## ACTIVITY:
State the number of lines in the material below that hold "name", and add nothing to it.

## DATASET:
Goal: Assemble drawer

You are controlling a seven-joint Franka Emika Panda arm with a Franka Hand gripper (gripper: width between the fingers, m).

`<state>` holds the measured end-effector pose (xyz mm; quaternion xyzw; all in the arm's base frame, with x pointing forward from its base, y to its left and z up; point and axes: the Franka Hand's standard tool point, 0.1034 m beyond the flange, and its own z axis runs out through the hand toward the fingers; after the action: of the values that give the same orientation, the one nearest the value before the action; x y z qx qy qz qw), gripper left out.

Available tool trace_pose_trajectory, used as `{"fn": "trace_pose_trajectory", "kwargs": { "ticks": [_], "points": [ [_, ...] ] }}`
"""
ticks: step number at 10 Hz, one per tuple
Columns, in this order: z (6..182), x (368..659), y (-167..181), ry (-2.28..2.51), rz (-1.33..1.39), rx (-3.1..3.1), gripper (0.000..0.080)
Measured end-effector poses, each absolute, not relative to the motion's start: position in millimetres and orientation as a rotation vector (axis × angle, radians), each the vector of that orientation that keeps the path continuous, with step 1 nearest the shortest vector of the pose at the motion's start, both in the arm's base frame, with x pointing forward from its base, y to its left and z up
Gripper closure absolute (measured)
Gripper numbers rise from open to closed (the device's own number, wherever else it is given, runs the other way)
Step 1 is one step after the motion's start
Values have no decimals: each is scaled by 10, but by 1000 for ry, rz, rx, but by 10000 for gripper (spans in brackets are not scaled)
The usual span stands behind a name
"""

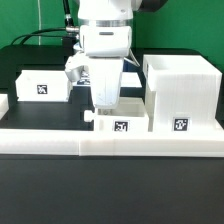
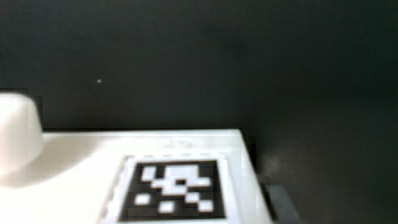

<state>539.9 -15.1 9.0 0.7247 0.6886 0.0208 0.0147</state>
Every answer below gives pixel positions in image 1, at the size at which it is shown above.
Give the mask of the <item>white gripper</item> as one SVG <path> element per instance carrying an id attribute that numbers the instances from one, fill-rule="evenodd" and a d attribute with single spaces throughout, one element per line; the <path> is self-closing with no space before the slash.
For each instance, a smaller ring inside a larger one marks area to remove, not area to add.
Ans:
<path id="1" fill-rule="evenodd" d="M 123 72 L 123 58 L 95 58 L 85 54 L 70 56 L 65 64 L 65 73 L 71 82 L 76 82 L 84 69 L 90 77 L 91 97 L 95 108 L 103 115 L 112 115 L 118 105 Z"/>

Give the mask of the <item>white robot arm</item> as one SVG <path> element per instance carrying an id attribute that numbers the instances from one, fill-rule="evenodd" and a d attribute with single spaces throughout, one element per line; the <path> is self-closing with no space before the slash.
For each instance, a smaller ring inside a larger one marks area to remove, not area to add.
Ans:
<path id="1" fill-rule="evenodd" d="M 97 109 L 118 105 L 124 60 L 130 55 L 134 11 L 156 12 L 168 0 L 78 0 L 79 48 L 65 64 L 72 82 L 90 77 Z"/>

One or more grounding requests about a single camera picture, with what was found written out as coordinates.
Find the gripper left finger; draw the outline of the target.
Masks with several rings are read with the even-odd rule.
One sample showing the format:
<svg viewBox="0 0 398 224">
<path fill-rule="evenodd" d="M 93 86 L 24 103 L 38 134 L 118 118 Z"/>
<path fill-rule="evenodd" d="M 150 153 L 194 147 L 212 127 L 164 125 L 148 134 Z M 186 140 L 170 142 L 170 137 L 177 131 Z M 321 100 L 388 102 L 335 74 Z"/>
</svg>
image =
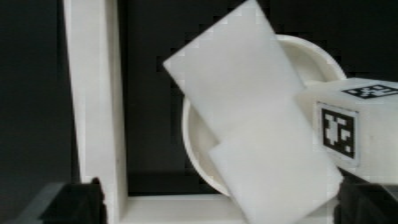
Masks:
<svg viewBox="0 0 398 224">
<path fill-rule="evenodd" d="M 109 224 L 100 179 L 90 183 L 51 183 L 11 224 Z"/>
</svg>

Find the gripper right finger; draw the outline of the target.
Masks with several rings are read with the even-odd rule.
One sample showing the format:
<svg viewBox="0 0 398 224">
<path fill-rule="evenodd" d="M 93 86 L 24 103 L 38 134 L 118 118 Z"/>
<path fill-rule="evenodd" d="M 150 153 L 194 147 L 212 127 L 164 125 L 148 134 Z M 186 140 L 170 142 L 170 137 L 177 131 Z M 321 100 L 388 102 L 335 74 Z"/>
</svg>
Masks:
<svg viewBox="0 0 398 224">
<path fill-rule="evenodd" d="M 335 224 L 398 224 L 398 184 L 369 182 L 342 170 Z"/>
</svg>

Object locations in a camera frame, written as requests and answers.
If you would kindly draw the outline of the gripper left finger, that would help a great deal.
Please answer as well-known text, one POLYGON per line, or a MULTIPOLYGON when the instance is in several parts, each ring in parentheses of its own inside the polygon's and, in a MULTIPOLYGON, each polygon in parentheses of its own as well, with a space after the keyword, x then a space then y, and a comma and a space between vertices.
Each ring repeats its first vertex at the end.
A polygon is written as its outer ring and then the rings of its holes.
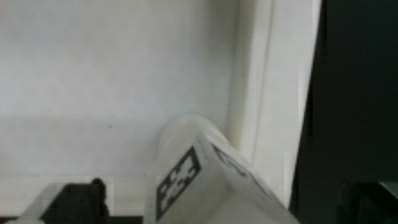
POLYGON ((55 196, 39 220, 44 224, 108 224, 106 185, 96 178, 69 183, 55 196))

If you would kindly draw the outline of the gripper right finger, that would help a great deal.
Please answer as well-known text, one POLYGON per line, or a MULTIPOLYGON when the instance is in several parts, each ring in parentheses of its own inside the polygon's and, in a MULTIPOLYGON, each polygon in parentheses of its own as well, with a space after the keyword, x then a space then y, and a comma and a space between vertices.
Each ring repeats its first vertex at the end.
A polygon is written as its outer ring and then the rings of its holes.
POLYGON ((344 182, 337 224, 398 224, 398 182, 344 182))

---

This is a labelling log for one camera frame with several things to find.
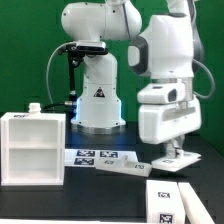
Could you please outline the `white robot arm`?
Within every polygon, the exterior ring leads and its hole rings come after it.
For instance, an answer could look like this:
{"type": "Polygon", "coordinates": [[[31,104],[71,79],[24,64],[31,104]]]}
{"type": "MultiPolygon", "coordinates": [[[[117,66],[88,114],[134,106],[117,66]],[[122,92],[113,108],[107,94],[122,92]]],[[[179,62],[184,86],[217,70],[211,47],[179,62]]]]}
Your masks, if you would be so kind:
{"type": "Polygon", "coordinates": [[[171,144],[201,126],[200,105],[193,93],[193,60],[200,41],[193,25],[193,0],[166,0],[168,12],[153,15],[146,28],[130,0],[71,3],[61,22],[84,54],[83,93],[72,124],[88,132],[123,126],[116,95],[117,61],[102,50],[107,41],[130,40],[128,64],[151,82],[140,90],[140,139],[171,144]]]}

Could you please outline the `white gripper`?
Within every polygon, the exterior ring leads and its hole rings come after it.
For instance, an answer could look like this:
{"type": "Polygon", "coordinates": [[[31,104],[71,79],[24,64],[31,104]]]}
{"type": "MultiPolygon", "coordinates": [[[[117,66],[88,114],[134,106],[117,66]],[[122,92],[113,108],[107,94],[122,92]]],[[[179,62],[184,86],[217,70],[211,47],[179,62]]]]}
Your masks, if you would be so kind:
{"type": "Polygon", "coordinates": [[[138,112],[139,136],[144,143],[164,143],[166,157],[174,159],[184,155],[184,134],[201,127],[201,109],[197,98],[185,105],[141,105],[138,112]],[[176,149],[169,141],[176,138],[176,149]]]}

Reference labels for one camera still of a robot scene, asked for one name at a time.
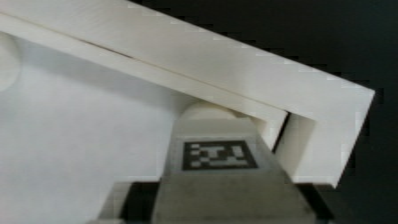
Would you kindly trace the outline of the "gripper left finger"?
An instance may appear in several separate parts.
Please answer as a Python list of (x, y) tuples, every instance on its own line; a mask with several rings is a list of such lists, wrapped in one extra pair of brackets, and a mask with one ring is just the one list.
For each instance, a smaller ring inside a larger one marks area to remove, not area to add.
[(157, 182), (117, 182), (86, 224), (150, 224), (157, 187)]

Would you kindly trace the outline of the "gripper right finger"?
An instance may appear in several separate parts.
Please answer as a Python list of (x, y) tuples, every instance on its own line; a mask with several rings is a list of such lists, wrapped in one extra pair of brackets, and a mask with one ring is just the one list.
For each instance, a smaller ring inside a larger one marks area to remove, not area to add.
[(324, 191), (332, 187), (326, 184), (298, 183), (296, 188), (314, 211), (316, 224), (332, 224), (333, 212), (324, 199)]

## TASK OUTPUT:
2